Reaching for a new low in a movie about getting accidentally high during a family memorial service, Death At A Funeral also manages to come up with possibly an entire new genre: post-mortem grossout, don’t ask. And while the original 2007 Frank Oz British farce on which this film is based was supposedly a barrel of laughs about a lost and found corpse in a coffin, the main question here is, did we really need to do this all over again. And we’re not just talking the funeral service fiasco rerun.
Relocating the story from the UK to an affluent African American clan, director Neil LaBute, whose last film Lakeview Terrace reassigned entrenched US racism to black suburbia, dredges up sour humor as a product of black homophobia. Not to mention laugh-out-lewd feces fun and games, and a little dwarf tossing here and there as a served up side order of mean spirited midget mockery.
Chris Rock is Aaron in Death At A Funeral, the son of a revered, just deceased patriarch whose family is gathering from around the country for the home service. And the delivery of the wrong corpse in the coffin is just the beginning of a series of mishaps. One guest loses a vial of dangerous designer silly pills mislabeled as valium, but really a potent hallucinogenic. Which ends up as a mistaken sedative in the digestive tract of Oscar (James Marsden), the nervous wreck boyfriend of Aaron’s cousin Elaine (Zoe Saldana). And he mistakenly ends up on the roof chasing karma, and minus his clothes.

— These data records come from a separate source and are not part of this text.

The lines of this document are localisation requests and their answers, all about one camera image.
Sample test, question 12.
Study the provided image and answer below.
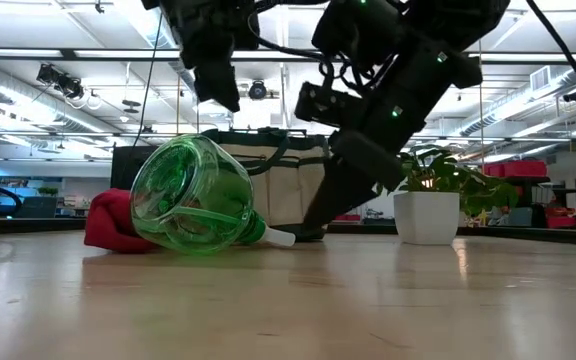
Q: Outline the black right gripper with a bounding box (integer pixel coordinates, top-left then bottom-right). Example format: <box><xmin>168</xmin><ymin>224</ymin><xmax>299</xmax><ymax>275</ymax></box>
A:
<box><xmin>301</xmin><ymin>42</ymin><xmax>484</xmax><ymax>229</ymax></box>

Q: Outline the black round ceiling camera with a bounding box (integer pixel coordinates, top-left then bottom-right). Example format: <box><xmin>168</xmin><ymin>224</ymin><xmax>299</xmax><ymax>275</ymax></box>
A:
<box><xmin>247</xmin><ymin>79</ymin><xmax>268</xmax><ymax>101</ymax></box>

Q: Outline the beige gardening bag green trim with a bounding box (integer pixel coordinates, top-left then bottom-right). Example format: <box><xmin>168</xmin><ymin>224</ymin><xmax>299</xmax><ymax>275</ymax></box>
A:
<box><xmin>202</xmin><ymin>127</ymin><xmax>330</xmax><ymax>242</ymax></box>

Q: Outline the white square plant pot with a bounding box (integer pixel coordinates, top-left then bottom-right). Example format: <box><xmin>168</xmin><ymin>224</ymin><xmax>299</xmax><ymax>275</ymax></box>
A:
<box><xmin>392</xmin><ymin>191</ymin><xmax>462</xmax><ymax>246</ymax></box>

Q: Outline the green leafy plant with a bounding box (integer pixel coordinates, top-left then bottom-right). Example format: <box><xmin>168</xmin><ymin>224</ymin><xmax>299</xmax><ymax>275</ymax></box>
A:
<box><xmin>387</xmin><ymin>144</ymin><xmax>519</xmax><ymax>221</ymax></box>

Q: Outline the single red bin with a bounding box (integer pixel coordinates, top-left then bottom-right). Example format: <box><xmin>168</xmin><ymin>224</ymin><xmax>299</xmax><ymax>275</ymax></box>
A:
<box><xmin>545</xmin><ymin>207</ymin><xmax>576</xmax><ymax>230</ymax></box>

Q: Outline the thin black hanging cable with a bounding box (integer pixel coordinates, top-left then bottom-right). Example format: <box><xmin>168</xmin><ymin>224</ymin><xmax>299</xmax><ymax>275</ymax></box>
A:
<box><xmin>132</xmin><ymin>9</ymin><xmax>164</xmax><ymax>147</ymax></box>

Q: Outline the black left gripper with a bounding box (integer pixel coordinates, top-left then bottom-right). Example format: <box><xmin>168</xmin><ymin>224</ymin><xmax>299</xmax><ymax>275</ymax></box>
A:
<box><xmin>140</xmin><ymin>0</ymin><xmax>262</xmax><ymax>114</ymax></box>

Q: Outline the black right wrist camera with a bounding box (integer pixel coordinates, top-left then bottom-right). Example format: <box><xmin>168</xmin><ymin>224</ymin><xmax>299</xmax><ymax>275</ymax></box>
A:
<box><xmin>295</xmin><ymin>82</ymin><xmax>369</xmax><ymax>129</ymax></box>

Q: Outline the red cloth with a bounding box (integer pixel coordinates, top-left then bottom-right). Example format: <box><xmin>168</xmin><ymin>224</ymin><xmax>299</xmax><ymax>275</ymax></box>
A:
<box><xmin>83</xmin><ymin>188</ymin><xmax>162</xmax><ymax>254</ymax></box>

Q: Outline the black monitor screen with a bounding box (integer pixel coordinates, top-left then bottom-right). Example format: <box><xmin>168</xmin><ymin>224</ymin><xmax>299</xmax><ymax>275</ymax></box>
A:
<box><xmin>110</xmin><ymin>145</ymin><xmax>160</xmax><ymax>190</ymax></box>

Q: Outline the green transparent spray bottle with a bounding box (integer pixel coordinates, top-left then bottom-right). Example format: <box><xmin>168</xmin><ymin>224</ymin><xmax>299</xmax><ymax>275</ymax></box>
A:
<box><xmin>129</xmin><ymin>133</ymin><xmax>297</xmax><ymax>257</ymax></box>

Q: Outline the red storage bins row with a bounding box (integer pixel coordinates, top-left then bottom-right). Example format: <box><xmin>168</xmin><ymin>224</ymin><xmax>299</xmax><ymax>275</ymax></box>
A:
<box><xmin>482</xmin><ymin>159</ymin><xmax>549</xmax><ymax>179</ymax></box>

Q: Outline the black ceiling camera cluster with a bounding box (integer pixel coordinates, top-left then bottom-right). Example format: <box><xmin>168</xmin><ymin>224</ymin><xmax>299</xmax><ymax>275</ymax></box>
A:
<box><xmin>36</xmin><ymin>63</ymin><xmax>85</xmax><ymax>100</ymax></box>

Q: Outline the black aluminium table frame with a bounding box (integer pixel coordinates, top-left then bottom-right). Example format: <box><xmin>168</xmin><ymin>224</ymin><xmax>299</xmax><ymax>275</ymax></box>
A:
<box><xmin>0</xmin><ymin>215</ymin><xmax>576</xmax><ymax>248</ymax></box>

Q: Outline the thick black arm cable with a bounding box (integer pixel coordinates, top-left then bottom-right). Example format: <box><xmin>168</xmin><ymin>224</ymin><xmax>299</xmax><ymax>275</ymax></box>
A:
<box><xmin>525</xmin><ymin>0</ymin><xmax>576</xmax><ymax>117</ymax></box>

Meanwhile, a mysterious gay midget (Peter Dinklage) with malice on his mind, infiltrates the proceedings in order to blackmail the family. And while successful novelist sibling Ryan (Martin Lawrence) pleads poverty and pesters his resentful underachiever brother to come up with the bucks for the payoff, family foe Norman (Tracy Morgan) tends to elder Uncle Russell’s (Danny Glover) bathroom accident. But ends up instead the facial recipient of Uncle’s, to put it as delicately as possible, excremental accident.
Getting bawdy about bereavement is likely the least of this film’s downside despite impressive performances, where insult relentlessly substitutes for humor. In any case, this Funeral is definitely not a movie to die for.